Description of the task
Repeat the data below with no changes.

● ● ●

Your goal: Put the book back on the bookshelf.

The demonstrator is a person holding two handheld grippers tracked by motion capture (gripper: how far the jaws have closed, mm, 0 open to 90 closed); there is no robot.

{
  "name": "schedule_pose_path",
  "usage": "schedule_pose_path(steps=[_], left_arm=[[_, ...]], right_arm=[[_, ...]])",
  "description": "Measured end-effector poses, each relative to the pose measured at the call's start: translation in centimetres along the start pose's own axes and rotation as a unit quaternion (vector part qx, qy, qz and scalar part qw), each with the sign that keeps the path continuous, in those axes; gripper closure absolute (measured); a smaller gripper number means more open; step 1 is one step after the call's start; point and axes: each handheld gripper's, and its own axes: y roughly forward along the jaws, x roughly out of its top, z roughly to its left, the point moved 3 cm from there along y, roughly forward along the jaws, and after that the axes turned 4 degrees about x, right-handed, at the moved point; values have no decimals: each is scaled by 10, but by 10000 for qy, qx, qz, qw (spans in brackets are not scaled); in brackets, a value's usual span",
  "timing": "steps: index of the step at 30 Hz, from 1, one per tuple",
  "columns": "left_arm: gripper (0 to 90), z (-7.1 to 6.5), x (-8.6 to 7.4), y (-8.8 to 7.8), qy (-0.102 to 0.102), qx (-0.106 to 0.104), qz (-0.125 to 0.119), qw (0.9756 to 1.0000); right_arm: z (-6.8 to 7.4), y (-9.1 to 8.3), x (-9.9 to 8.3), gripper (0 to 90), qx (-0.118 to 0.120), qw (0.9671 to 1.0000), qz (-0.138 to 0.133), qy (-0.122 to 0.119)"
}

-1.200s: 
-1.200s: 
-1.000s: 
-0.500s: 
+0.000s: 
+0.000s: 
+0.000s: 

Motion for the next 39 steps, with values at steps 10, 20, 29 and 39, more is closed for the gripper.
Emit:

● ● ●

Response to the exercise
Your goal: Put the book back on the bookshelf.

The demonstrator is a person holding two handheld grippers tracked by motion capture (gripper: how far the jaws have closed, mm, 0 open to 90 closed); there is no robot.

{
  "name": "schedule_pose_path",
  "usage": "schedule_pose_path(steps=[_], left_arm=[[_, ...]], right_arm=[[_, ...]])",
  "description": "Measured end-effector poses, each relative to the pose measured at the call's start: translation in centimetres along the start pose's own axes and rotation as a unit quaternion (vector part qx, qy, qz and scalar part qw), each with the sign that keeps the path continuous, in those axes; gripper closure absolute (measured); a smaller gripper number means more open; step 1 is one step after the call's start; point and axes: each handheld gripper's, and its own axes: y roughly forward along the jaws, x roughly out of its top, z roughly to its left, the point moved 3 cm from there along y, roughly forward along the jaws, and after that the axes turned 4 degrees about x, right-handed, at the moved point; values have no decimals: each is scaled by 10, but by 10000 for qy, qx, qz, qw (spans in brackets are not scaled); in brackets, a value's usual span",
  "timing": "steps: index of the step at 30 Hz, from 1, one per tuple",
  "columns": "left_arm: gripper (0 to 90), z (-7.1 to 6.5), x (-8.6 to 7.4), y (-8.8 to 7.8), qy (-0.102 to 0.102), qx (-0.106 to 0.104), qz (-0.125 to 0.119), qw (0.9756 to 1.0000); right_arm: z (-6.8 to 7.4), y (-9.1 to 8.3), x (-9.9 to 8.3), gripper (0 to 90), qx (-0.118 to 0.120), qw (0.9671 to 1.0000), qz (-0.138 to 0.133), qy (-0.122 to 0.119)"
}

-1.200s: 
-1.200s: 
-1.000s: 
-0.500s: 
+0.000s: 
+0.000s: 
+0.000s: 

Motion for the next 39 steps, with values at steps 10, 20, 29 and 39, more is closed for the gripper.
Emit:

This exercise requires no further answer.